Farneti fece un ampio respiro, come per trovare la calma necessaria. «Perché sei così… arrabbiata?»
«Perché sono reclusa in un istituto psichiatrico mentre dovrei svolgere le mie indagini, ecco perché!»
«Le indagini per conto di chi? Il giudice che ti ha fatta rinchiudere?»
Aurora corrugò le labbra in una smorfia: poteva essere interpretata come rabbia o disgusto.
Farneti si passò una mano su una tempia per asciugare una goccia di sudore. Sembrava inquieto. C’era qualcos’altro che lo rendeva nervoso, ma Aurora, in questo momento, non riusciva a coglierlo.
Con un sorriso di circostanza, Farneti aggiunse: «Scusa. Non volevo essere duro».

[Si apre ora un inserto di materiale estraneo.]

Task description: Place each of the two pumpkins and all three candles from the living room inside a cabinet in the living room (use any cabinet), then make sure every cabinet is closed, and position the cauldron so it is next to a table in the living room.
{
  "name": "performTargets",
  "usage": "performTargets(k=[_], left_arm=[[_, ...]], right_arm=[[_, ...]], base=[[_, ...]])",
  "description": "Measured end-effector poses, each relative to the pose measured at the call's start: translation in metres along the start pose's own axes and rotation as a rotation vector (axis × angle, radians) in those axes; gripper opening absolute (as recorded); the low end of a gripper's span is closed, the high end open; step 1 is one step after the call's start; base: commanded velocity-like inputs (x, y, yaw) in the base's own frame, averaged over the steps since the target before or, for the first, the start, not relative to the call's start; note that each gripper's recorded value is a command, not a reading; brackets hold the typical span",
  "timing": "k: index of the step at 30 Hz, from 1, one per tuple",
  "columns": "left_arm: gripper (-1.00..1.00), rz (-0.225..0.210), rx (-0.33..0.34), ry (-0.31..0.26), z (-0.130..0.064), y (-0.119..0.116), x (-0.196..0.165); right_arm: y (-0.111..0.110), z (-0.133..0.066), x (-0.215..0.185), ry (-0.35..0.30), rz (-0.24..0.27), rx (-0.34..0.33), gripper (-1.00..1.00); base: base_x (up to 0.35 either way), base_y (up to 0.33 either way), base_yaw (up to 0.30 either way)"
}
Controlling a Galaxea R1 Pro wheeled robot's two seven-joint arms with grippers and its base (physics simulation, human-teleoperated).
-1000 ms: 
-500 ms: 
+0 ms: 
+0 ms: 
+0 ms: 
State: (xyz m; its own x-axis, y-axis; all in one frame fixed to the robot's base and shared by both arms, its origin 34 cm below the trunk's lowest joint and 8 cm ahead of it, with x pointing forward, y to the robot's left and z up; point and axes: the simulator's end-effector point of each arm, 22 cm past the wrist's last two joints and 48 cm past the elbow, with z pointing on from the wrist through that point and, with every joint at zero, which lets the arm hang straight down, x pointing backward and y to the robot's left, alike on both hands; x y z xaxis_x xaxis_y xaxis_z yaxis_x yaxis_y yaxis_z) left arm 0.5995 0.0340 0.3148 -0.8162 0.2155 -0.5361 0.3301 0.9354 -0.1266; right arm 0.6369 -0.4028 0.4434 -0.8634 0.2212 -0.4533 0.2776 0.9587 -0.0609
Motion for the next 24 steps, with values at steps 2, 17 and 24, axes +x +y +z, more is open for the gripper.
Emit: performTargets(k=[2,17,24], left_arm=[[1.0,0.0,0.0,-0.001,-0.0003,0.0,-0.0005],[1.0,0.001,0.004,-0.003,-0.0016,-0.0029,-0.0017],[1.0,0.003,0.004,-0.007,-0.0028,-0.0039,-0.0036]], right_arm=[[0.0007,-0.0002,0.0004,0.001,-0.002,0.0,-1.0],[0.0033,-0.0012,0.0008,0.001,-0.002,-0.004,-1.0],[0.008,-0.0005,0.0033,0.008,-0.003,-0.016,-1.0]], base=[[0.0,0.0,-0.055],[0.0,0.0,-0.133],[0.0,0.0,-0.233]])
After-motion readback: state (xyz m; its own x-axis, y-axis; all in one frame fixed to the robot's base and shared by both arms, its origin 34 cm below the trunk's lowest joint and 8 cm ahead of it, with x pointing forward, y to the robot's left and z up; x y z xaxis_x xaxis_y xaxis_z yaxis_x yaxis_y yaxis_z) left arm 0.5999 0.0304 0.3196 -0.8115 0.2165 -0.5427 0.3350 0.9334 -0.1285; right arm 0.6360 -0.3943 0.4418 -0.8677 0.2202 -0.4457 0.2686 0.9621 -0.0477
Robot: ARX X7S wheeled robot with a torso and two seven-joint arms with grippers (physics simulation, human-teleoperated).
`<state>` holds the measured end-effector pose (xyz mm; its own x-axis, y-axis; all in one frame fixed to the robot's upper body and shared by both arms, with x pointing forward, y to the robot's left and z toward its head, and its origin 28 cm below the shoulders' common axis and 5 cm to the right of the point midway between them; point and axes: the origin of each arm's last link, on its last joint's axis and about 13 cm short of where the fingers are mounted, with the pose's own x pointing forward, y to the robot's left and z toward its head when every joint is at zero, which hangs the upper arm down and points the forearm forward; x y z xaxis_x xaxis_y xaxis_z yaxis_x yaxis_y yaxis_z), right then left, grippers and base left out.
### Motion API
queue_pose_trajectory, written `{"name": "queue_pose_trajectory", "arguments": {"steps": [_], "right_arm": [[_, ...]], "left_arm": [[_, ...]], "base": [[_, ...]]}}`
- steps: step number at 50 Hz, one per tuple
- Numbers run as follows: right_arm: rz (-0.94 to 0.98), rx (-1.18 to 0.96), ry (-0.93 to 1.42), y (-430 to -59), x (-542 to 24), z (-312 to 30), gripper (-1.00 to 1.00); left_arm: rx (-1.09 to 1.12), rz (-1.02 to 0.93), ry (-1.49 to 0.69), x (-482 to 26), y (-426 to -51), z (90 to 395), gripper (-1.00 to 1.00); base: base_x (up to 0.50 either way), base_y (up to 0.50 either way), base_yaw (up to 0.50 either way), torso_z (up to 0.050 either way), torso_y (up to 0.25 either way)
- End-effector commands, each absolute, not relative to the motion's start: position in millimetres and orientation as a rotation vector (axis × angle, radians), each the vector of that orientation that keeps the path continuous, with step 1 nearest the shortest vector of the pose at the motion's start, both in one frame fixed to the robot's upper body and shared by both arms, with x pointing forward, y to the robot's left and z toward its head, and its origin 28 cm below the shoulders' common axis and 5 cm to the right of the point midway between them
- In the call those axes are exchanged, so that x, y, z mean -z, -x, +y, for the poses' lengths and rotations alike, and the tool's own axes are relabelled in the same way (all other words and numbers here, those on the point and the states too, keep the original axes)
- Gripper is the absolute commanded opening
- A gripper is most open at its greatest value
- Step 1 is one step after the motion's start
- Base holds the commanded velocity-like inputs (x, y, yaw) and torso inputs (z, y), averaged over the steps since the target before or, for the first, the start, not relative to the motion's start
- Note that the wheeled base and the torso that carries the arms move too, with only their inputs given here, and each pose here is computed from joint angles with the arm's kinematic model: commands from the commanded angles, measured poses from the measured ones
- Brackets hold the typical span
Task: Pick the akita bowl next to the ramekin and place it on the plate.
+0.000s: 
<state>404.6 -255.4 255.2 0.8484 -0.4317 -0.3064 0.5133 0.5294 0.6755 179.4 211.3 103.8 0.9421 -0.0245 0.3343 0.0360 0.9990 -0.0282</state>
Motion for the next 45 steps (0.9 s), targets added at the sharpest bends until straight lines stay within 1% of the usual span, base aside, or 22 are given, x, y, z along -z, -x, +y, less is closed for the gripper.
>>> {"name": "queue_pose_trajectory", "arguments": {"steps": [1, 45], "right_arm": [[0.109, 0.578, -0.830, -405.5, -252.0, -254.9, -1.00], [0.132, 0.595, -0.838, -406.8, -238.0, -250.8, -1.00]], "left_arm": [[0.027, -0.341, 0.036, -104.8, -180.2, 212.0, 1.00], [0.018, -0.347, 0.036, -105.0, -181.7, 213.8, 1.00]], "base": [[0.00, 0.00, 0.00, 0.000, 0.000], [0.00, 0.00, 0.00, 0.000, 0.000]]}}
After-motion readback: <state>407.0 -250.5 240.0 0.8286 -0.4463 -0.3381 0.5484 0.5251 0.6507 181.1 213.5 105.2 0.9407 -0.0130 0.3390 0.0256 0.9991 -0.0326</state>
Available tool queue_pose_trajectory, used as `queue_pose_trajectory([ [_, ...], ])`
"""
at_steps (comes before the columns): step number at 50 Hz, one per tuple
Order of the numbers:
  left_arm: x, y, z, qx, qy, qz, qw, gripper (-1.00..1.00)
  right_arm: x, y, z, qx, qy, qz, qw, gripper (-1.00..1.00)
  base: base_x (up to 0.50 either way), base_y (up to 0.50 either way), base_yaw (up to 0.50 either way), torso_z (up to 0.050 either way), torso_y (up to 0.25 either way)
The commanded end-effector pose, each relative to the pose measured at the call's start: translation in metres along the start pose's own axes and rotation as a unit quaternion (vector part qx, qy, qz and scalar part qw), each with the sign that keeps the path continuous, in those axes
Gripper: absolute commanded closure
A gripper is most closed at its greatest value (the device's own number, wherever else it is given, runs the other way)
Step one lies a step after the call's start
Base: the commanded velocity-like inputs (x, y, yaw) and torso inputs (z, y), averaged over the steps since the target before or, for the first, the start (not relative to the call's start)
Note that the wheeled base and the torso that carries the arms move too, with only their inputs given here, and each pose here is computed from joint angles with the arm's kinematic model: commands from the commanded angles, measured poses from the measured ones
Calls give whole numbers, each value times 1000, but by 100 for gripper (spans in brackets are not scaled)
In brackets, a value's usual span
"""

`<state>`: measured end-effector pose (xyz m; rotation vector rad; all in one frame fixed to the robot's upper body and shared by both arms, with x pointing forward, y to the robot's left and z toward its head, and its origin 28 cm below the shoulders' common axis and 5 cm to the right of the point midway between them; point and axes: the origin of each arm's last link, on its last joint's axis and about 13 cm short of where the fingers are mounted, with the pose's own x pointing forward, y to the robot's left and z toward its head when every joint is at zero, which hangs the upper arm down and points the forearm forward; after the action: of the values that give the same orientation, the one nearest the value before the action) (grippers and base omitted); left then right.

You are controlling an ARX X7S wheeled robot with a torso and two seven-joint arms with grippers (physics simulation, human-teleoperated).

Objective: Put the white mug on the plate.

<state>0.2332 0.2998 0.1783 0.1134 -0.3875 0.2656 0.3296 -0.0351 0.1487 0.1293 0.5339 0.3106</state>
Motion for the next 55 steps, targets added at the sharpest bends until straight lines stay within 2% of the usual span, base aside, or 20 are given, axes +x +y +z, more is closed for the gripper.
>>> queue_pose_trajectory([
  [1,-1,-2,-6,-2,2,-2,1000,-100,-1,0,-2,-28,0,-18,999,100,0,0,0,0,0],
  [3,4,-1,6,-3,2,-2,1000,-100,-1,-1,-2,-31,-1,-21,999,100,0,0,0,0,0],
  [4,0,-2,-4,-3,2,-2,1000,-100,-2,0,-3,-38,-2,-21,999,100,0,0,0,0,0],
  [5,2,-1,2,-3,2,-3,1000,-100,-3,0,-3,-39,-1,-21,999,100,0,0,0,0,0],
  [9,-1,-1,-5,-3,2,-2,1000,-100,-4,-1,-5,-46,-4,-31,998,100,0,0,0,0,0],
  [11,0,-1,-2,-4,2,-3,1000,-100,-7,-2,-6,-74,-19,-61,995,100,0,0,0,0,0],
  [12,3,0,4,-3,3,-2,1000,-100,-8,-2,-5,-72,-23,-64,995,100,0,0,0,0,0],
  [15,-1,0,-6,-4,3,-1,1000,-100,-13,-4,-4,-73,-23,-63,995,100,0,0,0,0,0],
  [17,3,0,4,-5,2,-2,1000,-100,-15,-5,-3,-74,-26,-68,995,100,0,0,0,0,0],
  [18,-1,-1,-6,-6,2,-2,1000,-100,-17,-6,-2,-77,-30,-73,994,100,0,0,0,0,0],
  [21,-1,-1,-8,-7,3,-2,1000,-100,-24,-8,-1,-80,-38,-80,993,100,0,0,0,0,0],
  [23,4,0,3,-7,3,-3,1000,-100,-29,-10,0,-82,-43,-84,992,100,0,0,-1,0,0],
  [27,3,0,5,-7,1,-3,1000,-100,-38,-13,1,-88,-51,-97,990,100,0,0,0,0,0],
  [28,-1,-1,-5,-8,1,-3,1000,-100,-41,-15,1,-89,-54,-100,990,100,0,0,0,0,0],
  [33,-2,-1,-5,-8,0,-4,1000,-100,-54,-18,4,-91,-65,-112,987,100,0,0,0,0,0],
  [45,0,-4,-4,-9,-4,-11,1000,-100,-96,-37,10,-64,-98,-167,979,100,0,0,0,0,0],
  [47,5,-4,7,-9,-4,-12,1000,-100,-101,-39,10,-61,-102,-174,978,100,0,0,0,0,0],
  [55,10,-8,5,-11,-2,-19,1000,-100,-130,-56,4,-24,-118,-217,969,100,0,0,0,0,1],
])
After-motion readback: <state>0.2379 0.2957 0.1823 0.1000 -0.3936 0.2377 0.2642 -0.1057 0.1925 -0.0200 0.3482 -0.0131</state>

«Sopravvivrò» mormorò Aurora.
«Non avrei dovuto perdere la calma» disse Farneti. «Per favore, non parlarne con Rambaldi.»
«Figurati.»
«Allora, se è tutto chiaro, io ora devo andare. Ho un po’ di faccende da sbrigare.»
Aurora sollevò una mano in cenno di saluto e lo osservò mentre si allontanava.
Quando Farneti fu sul punto di uscire, si voltò verso di lei. «E comunque non era un gran che come psichiatra, Marciano» disse in tono confidenziale. «E neanche come direttore della clinica. Io non lavoravo ancora qui, quindi parlo per sentito dire. È stato allontanato dal consiglio di amministrazione perché aveva una relazione omosessuale con un paziente.»
Lo sguardo di Aurora si illuminò. «Chi era quel paziente?»
«Non dirai a nessuno che te ne ho parlato io, vero?»
«Croce sul cuore.» Aurora si mise due dita sulle labbra.
«Filippo Rovere.»
Il battito accelerò e, per un istante, Aurora si dimenticò di respirare. «Che fine ha fatto Marciano, dopo essere stato cacciato?»
Guido Farneti si strinse nelle spalle. «E chi lo sa? Nessuno ha più avuto notizie di lui, da allora.»